Rediger

Del via


Microsoft Agent Framework Workflows - Checkpoints

This page provides an overview of Checkpoints in the Microsoft Agent Framework Workflow system.

Overview

Checkpoints allow you to save the state of a workflow at specific points during its execution, and resume from those points later. This feature is particularly useful for the following scenarios:

  • Long-running workflows where you want to avoid losing progress in case of failures.
  • Long-running workflows where you want to pause and resume execution at a later time.
  • Workflows that require periodic state saving for auditing or compliance purposes.
  • Workflows that need to be migrated across different environments or instances.

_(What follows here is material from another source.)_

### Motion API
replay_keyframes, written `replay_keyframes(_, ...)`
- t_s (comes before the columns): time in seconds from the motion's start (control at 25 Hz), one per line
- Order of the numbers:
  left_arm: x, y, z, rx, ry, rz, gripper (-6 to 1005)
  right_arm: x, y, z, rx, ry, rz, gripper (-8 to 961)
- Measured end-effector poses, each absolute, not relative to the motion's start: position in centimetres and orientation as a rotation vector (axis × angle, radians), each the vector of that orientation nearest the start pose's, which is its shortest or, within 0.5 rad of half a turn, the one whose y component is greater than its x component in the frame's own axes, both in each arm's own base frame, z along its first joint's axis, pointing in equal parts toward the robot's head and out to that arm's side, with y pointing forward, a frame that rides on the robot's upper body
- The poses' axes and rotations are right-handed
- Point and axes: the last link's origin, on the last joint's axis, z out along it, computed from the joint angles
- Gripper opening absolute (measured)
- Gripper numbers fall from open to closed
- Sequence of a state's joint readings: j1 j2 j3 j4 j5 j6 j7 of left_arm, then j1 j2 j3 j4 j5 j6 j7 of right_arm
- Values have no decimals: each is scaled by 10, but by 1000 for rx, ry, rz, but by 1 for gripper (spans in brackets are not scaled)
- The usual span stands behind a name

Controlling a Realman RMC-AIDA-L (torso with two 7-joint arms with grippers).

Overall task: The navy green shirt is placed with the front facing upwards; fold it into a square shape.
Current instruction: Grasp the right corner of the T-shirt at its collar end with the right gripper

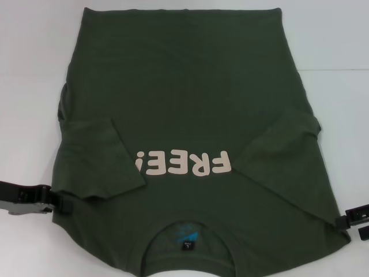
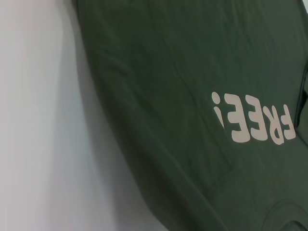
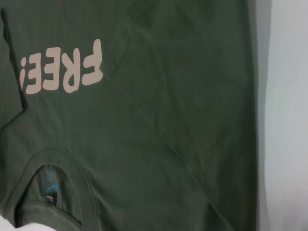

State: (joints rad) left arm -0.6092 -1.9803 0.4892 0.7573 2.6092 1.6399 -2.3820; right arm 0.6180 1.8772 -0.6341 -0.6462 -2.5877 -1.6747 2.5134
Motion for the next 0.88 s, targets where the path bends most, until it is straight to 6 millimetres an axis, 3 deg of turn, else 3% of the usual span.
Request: replay_keyframes(0.88, -318, 328, 51, -2245, -1915, -130, 51, 328, 320, 53, -2199, 2071, -54, 887)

When Are Checkpoints Created?

Remember that workflows are executed in supersteps, as documented in the core concepts. Checkpoints are created at the end of each superstep, after all executors in that superstep have completed their execution. A checkpoint captures the entire state of the workflow, including:

  • The current state of all executors
  • All pending messages in the workflow for the next superstep
  • Pending requests and responses
  • Shared states

Capturing Checkpoints

To enable checkpointing, a CheckpointManager needs to be provided when running the workflow. A checkpoint can then be accessed via a SuperStepCompletedEvent, or through the Checkpoints property on the run.

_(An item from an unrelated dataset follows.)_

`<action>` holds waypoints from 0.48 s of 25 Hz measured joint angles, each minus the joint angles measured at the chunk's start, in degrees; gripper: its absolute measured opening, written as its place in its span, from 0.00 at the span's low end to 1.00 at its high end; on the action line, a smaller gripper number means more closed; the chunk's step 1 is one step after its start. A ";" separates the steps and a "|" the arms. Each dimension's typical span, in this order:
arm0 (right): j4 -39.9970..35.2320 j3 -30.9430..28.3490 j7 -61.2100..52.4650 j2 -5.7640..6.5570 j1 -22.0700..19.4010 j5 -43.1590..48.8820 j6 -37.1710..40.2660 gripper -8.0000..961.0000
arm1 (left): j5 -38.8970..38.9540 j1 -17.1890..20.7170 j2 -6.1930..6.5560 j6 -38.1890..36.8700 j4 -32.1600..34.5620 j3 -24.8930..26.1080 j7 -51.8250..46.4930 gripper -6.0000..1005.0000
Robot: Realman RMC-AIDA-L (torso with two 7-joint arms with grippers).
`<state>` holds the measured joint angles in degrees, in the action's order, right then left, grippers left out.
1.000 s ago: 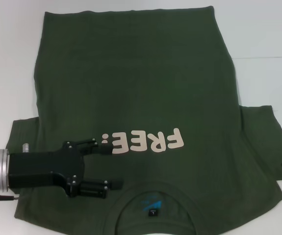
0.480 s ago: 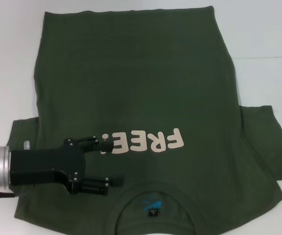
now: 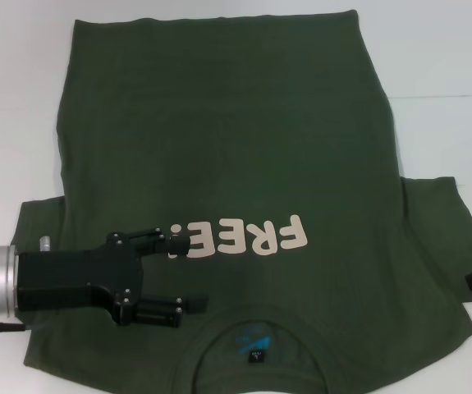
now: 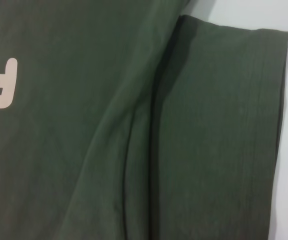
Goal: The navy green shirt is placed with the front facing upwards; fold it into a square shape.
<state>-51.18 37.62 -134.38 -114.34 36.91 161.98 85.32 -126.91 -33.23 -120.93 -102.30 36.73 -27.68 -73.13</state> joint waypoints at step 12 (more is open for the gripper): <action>0.41 0.00 -0.13 0.05 0.12 0.06 0.06 0.68 | 0.00 0.01 0.00 -0.01 0.00 0.00 0.00 0.94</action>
<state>-50.78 37.62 -134.52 -114.29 37.03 162.04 85.37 -126.91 -33.22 -120.93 -102.30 36.74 -27.68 -73.13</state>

using Microsoft.Agents.AI.Workflows;

// Create a checkpoint manager to manage checkpoints
CheckpointManager checkpointManager = CheckpointManager.CreateInMemory();

// Run the workflow with checkpointing enabled
StreamingRun run = await InProcessExecution
    .RunStreamingAsync(workflow, input, checkpointManager)
    .ConfigureAwait(false);
await foreach (WorkflowEvent evt in run.WatchStreamAsync().ConfigureAwait(false))
{
    if (evt is SuperStepCompletedEvent superStepCompletedEvt)
    {
        // Access the checkpoint
        CheckpointInfo? checkpoint = superStepCompletedEvt.CompletionInfo?.Checkpoint;
    }
}

// Checkpoints can also be accessed from the run directly
IReadOnlyList<CheckpointInfo> checkpoints = run.Checkpoints;

To enable checkpointing, a CheckpointStorage needs to be provided when creating a workflow. A checkpoint can then be accessed via the storage. Agent Framework ships three built-in implementations — pick the one that matches your durability and deployment needs:

Provider Package Durability Best for
InMemoryCheckpointStorage agent-framework In-process only Tests, demos, short-lived workflows
FileCheckpointStorage agent-framework Local disk Single-machine workflows, local development
CosmosCheckpointStorage agent-framework-azure-cosmos Azure Cosmos DB Production, distributed, cross-process workflows

All three implement the same CheckpointStorage protocol, so you can swap providers without changing workflow or executor code.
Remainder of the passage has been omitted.